As an NHS clinician, prior to covid vax program, I was required to prove update training on vaccine consent. It is clear. No UK clinician can ethically or legally vax someone who does not freely consent or if there is pressure. Thus vax mandation is surely unethical/unlawful.
If this were not the case, ie if it can be legally found that a clinician *can* administer a vaccine where consent was not freely given, where does that leave the Mental Capacity Act 2005 which enshrines capacitous consent/dissent as a right, even if clinician has different view?
.....or the Montgomery Ruling 2015 which legally ruled that consent should be orientated to risks of concern to the patient, even if rare.

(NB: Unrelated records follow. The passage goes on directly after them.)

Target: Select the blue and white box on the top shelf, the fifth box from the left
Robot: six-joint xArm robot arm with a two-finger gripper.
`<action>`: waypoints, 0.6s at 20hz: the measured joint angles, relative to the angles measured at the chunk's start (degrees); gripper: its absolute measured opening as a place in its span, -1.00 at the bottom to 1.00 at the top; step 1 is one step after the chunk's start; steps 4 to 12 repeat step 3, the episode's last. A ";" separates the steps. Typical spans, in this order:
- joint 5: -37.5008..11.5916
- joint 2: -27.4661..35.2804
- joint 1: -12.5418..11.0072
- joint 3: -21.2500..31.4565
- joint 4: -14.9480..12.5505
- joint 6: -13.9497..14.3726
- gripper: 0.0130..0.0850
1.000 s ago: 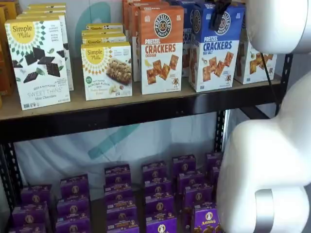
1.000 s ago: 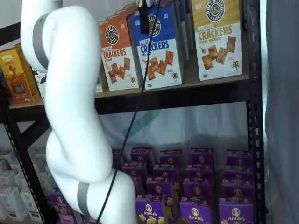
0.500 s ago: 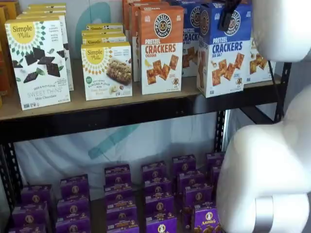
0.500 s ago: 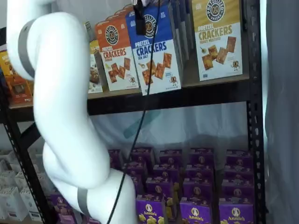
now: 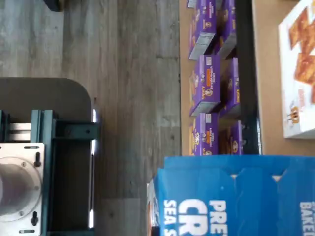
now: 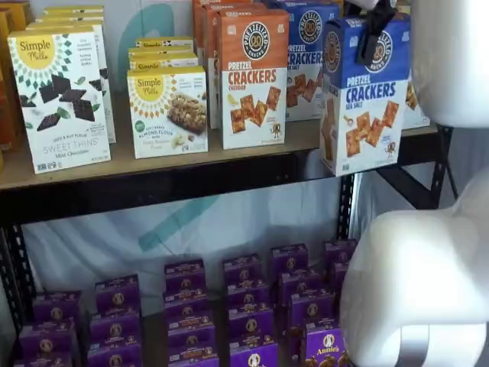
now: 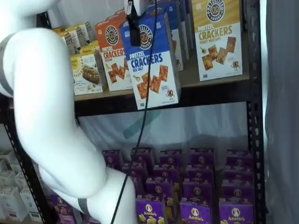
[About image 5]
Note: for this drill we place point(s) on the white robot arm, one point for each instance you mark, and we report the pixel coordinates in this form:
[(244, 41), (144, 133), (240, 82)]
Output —
[(9, 189)]

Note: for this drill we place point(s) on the dark floor object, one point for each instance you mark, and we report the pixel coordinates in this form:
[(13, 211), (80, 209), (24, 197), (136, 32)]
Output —
[(53, 5)]

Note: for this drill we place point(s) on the aluminium robot mounting plate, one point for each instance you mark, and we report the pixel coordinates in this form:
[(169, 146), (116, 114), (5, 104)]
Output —
[(14, 152)]

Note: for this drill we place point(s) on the black metal shelving frame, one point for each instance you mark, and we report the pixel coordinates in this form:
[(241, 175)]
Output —
[(246, 73)]

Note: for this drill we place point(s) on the teal metal base frame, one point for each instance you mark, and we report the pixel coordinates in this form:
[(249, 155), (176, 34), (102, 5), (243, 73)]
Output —
[(73, 130)]

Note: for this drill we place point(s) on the blue white pretzel crackers box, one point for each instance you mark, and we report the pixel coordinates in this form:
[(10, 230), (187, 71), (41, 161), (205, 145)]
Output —
[(233, 196)]

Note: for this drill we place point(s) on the orange cheddar pretzel crackers box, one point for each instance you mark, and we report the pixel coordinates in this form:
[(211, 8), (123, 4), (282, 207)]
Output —
[(300, 61)]

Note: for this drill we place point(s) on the purple Annie's snack box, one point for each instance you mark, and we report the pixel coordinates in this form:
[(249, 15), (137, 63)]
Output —
[(192, 3), (204, 24), (204, 135), (232, 86), (229, 19), (231, 140), (206, 83)]

Thus rare chance of problems likely of serious consequence to a young fit person, ie cardiac, neurological, thrombotic must be discussed.
All this is not new or radical or rebellious. In contrast, clinicians who have regard for MCA, Montgomery, GMC/NHS consent guidance, not to mention Council of Europe, Helsinki and Nuremberg rulings should be on sure ground with ethics/conscience/law on their side.
I would not want to work in an NHS which decided otherwise, ie coercive to patients and put my license to practice at risk by nudging me to ignore GMC guidance on informed, freely given consent. I live in faith the NHS will not do this.
It helps that I am not alone. Many other doctors agree. @TonyHinton2016 (who highlighted consent linked in my first post) is clearly one. On law, @Francis_Hoar strives to preserve recognition of our existing laws. They and others are true advocates for patient rights and safety.